Hannes Dorbath wrote:
Chander Ganesan wrote:
Magnus Hagander wrote:
On Thu, Jan 31, 2008 at 03:34:05PM +0100, Martijn van Oosterhout wrote:
On Thu, Jan 31, 2008 at 01:28:48PM +0000, Simon Riggs wrote:
That sentence has no place in any discussion about "backup" because
the
risk is not just a few transactions, it is a corrupt and inconsistent
database from which both old and new data would be inaccessible.
Hmm? I thought the whole point of a filesystem snapshot was that it's
the same as if the system crashed.

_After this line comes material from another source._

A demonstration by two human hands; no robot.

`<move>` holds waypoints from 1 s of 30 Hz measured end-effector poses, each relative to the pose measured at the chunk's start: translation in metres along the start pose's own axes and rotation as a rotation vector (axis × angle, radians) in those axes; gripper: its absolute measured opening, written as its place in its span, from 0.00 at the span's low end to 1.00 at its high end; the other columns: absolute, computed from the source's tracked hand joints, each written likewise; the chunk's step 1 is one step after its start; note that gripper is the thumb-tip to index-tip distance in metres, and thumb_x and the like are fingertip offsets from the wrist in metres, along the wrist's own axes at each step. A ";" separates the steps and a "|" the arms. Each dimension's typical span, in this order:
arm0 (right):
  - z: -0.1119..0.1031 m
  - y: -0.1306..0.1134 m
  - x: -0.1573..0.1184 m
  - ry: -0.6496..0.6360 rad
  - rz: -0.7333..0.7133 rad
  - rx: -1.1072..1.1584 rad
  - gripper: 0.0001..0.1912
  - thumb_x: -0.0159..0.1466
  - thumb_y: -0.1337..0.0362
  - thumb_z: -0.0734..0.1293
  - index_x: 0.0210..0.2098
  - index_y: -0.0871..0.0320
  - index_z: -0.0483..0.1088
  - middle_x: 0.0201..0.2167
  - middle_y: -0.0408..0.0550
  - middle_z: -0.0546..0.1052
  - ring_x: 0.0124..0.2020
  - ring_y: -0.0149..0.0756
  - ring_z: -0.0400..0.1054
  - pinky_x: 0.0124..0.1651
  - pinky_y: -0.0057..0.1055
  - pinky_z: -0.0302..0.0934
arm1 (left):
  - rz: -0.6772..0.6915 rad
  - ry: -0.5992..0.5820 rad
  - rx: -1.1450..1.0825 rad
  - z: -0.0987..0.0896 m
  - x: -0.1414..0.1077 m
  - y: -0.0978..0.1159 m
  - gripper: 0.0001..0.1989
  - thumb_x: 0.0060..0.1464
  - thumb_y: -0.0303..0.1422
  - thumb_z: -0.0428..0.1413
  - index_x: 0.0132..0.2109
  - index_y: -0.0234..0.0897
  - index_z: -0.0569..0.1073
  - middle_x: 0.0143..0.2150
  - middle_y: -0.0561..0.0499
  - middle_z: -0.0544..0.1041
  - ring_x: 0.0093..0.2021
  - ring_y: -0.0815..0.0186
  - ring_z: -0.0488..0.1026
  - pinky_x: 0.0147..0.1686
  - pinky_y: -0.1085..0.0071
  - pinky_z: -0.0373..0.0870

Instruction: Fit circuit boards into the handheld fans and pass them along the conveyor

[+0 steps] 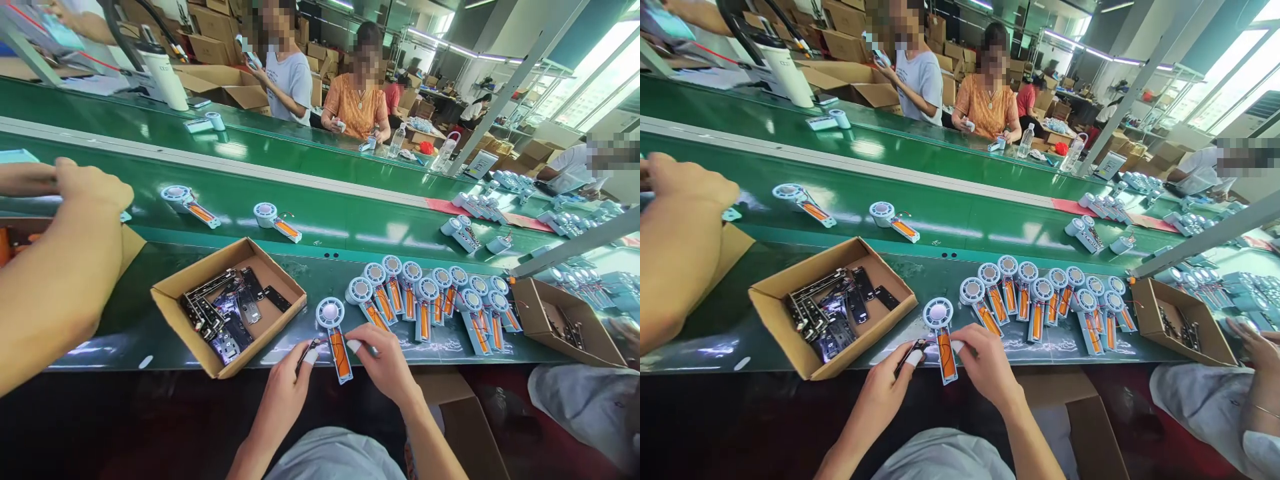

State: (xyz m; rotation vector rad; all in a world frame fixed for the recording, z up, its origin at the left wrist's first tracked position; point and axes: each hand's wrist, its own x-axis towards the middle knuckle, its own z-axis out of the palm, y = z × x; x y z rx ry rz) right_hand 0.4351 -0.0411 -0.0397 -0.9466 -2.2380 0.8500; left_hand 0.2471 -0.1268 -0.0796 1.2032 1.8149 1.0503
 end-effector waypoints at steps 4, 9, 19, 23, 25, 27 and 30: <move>0.020 0.002 0.014 0.183 -0.130 -0.062 0.16 0.70 0.71 0.59 0.50 0.55 0.76 0.43 0.52 0.83 0.45 0.41 0.78 0.48 0.35 0.71 | -0.033 0.025 -0.006 0.001 -0.003 0.003 0.23 0.59 0.42 0.44 0.57 0.36 0.68 0.38 0.44 0.82 0.29 0.59 0.76 0.36 0.61 0.73; 0.052 -0.012 0.024 0.186 0.097 0.199 0.09 0.67 0.66 0.65 0.43 0.55 0.76 0.31 0.45 0.82 0.28 0.33 0.75 0.32 0.26 0.69 | 0.000 0.023 -0.022 0.001 -0.004 0.012 0.14 0.59 0.37 0.43 0.46 0.40 0.69 0.23 0.57 0.71 0.21 0.64 0.69 0.30 0.67 0.69; 0.029 -0.014 0.019 0.011 0.031 0.183 0.15 0.62 0.76 0.63 0.41 0.55 0.78 0.37 0.49 0.79 0.40 0.37 0.73 0.42 0.30 0.67 | -0.002 -0.007 -0.159 -0.003 0.001 0.025 0.16 0.62 0.43 0.46 0.43 0.39 0.74 0.24 0.56 0.69 0.28 0.61 0.72 0.32 0.69 0.70; 0.035 -0.011 0.015 0.029 -0.067 0.063 0.16 0.66 0.75 0.61 0.45 0.55 0.77 0.40 0.51 0.78 0.42 0.39 0.72 0.45 0.33 0.69 | 0.109 -0.029 -0.143 -0.003 0.006 0.027 0.14 0.61 0.41 0.50 0.40 0.39 0.76 0.32 0.51 0.76 0.36 0.60 0.75 0.38 0.69 0.71; 0.037 -0.010 0.013 0.028 -0.096 0.039 0.17 0.67 0.74 0.60 0.47 0.56 0.77 0.42 0.52 0.78 0.43 0.40 0.72 0.46 0.34 0.69 | 0.070 -0.044 -0.173 -0.003 0.008 0.025 0.15 0.61 0.42 0.49 0.39 0.38 0.76 0.29 0.52 0.75 0.33 0.62 0.73 0.34 0.70 0.70; 0.037 -0.009 0.012 0.016 -0.089 0.049 0.16 0.68 0.74 0.61 0.47 0.55 0.77 0.42 0.52 0.78 0.44 0.39 0.72 0.46 0.34 0.69 | 0.003 -0.054 -0.207 -0.003 0.009 0.023 0.16 0.60 0.43 0.50 0.40 0.37 0.76 0.27 0.54 0.72 0.28 0.65 0.69 0.29 0.72 0.67; 0.036 -0.009 0.013 0.020 -0.080 0.079 0.14 0.68 0.73 0.62 0.44 0.55 0.78 0.40 0.51 0.78 0.42 0.38 0.73 0.45 0.32 0.69 | -0.044 -0.067 -0.227 -0.003 0.007 0.021 0.17 0.59 0.43 0.50 0.41 0.36 0.76 0.26 0.55 0.71 0.22 0.69 0.63 0.21 0.74 0.61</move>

And I was fairly sure we could
recover from that...
That was my assumption as well. *Assuming* that the filesystem
snapshot is
consistent. There are a bunch of solutions that don't do consistent
snapshots between different partitions, so if your WAL or one
tablespace is
on a different partition, you'll get corruption anyway... (seen this in
Big Commercial Database, so that's not a pg problem)
Agreed. That's why I made it a point to mention that all of your
tablespaces should be on the same file system... In hindsight, I
should have also stated that your WAL logs should be on the same file
system as
One more reason to consider using Solaris ZFS -- it does consistent
snapshots across all file systems.
In general file system snapshots are quite a pain with Linux LVM.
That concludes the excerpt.